鄧氏は最後に、「政府は、国家安全保障を脅かすいかなる団体に対しても、広範な捜査を行う。証拠が得られれば、資金凍結などの措置を講じる」と述べた。

香港法輪大法学会の声明

これを受けて、香港法輪大法学会の会長・梁珍氏は、中国共産党が立法会の質問によって、法輪功への迫害を香港にまで拡大し、香港で法輪功を禁止しようとしていることを非難する声明を発表した。

梁氏によると、法輪功は香港で合法的に登録された団体であり、基本法に定められた信教の自由と人権を享受している。この20年間、すべての香港人は、法輪功学習者が人権迫害に直面しながらも、非暴力で平和的に真実を語る姿を目の当たりにしてきたという。

同氏は「法輪功学習者の大きな優しさと寛容さにより、法輪功は香港でますます人気を集めている。法輪功は、香港の人々に希望を与えている」とした。現在、親北京派議員が提案している法輪功の弾圧は、香港人の意思に反するものだと指摘した。

また、親北京派議員が、警察官襲撃事件が法輪功と関係しているかのような発言をしたことに対し、梁氏は「このような不条理な方法で法輪功を歪曲し、中傷することを強く非難する」と語った。

親北京派団体がフェイクニュースで攻撃

香港が英国から中国に返還されて24周年に当たる1日、香港の繁華街コーズウェイベイ(銅鑼湾)の路上で、豆乳メーカー「ビタソイ」社の幹部が警察官を刺した後、自殺を図り死亡した事件があった。

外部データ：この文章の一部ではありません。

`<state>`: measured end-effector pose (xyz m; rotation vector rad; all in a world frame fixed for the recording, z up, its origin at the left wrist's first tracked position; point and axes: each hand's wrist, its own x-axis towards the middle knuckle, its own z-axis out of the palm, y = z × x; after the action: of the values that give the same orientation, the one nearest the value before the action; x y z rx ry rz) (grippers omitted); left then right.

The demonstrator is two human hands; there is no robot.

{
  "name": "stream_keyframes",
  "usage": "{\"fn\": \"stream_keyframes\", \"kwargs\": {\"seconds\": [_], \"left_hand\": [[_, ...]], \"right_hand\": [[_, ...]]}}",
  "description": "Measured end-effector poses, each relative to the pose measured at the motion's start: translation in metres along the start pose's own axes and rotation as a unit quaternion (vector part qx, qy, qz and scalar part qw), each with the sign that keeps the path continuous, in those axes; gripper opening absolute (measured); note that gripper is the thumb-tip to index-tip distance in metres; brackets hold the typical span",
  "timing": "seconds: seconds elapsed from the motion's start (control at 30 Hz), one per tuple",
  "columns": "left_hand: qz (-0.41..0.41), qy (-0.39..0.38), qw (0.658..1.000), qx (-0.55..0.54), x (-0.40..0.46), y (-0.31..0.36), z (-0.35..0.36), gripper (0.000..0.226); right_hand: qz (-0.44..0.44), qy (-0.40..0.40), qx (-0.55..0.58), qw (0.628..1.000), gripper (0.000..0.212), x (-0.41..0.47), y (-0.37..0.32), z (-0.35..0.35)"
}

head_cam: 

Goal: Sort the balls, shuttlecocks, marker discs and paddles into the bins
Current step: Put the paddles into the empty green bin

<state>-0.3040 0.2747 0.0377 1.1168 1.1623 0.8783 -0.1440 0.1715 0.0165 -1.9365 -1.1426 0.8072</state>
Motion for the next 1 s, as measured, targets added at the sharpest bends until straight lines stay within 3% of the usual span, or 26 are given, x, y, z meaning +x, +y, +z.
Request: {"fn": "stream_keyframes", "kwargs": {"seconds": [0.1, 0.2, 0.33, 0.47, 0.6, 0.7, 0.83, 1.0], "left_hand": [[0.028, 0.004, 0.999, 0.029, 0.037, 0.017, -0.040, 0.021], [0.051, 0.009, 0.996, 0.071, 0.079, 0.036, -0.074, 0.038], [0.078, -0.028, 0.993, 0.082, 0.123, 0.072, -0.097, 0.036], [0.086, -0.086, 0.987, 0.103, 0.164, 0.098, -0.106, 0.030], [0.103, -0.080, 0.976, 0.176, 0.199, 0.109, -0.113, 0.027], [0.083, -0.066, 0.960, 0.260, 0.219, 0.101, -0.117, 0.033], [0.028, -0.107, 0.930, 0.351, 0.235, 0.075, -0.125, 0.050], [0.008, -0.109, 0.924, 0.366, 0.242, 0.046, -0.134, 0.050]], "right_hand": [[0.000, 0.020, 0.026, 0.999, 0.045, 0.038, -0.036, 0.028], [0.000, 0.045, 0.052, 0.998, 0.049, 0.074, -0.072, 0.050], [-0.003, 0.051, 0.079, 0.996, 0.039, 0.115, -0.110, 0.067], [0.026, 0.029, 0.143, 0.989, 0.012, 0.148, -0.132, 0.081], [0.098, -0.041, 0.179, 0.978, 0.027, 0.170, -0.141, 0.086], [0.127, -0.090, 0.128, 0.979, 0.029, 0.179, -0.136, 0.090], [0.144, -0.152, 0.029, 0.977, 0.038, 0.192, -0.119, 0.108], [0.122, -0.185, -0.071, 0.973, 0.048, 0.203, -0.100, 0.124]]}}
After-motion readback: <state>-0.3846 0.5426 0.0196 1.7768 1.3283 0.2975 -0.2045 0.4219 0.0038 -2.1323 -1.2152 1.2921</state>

事件後、複数の親北京派団体がほぼ同時に、法輪功学習者の関与を主張した。また、インターネット上では、「法輪功学習者が事件現場でカッターナイフを持っていたために警察に逮捕された」というフェイクニュースが流れている。

フェイクニュースに使われた写真には、黒い服を着た女性が警察に逮捕されている様子が映っている。警察は女性の所持品からカッターナイフを発見したと発表した。

親中派団体がソーシャルメディアで、黒服の女性は法輪功学習者だと主張している。これに対し、香港法輪大法学会の梁珍会長は、「この女性を見たことがない」と否定した。警察は現時点で逮捕に関する声明を発表していない。

20年前に中国共産党が演じた「偽火」、香港で再燃か

豪シドニー工科大学の馮崇義教授は大紀元に対して、立法会で突如、法輪功問題が取り上げられたのは「明らかに中央政府の指示によるものだ」と述べた。「中央政府は香港から法輪功を排除する計画を進めている」と懸念を示した。

時事評論家の石山氏は大紀元の取材に対し、「中国共産党は社会的危機をエスカレートさせ、香港を完全に支配しようとしている」とし、これは、20年前に中国共産党が弾圧の口実として自作自演した「天安門焼身自殺事件」に似ていると指摘した。

2001年1月23日、当時の江沢民国家主席、羅干・中央政法委員会書記、国営中央テレビ(CCTV)のナンバー2を務めていた李東生副局長らが仕組んだ「天安門焼身自殺事件」は、法輪功学習者に無実の罪を負わせ、中国国民の憎悪を煽った。

国際連合NGOの国際教育発展機構(IED)が2001年8月14日、国連の会議で「関連ビデオに関する分析結果として、いわゆる『天安門焼身自殺事件』は中国政府が演じたものであり」「国家ぐるみのテロ行為だ」と正式な声明を出した。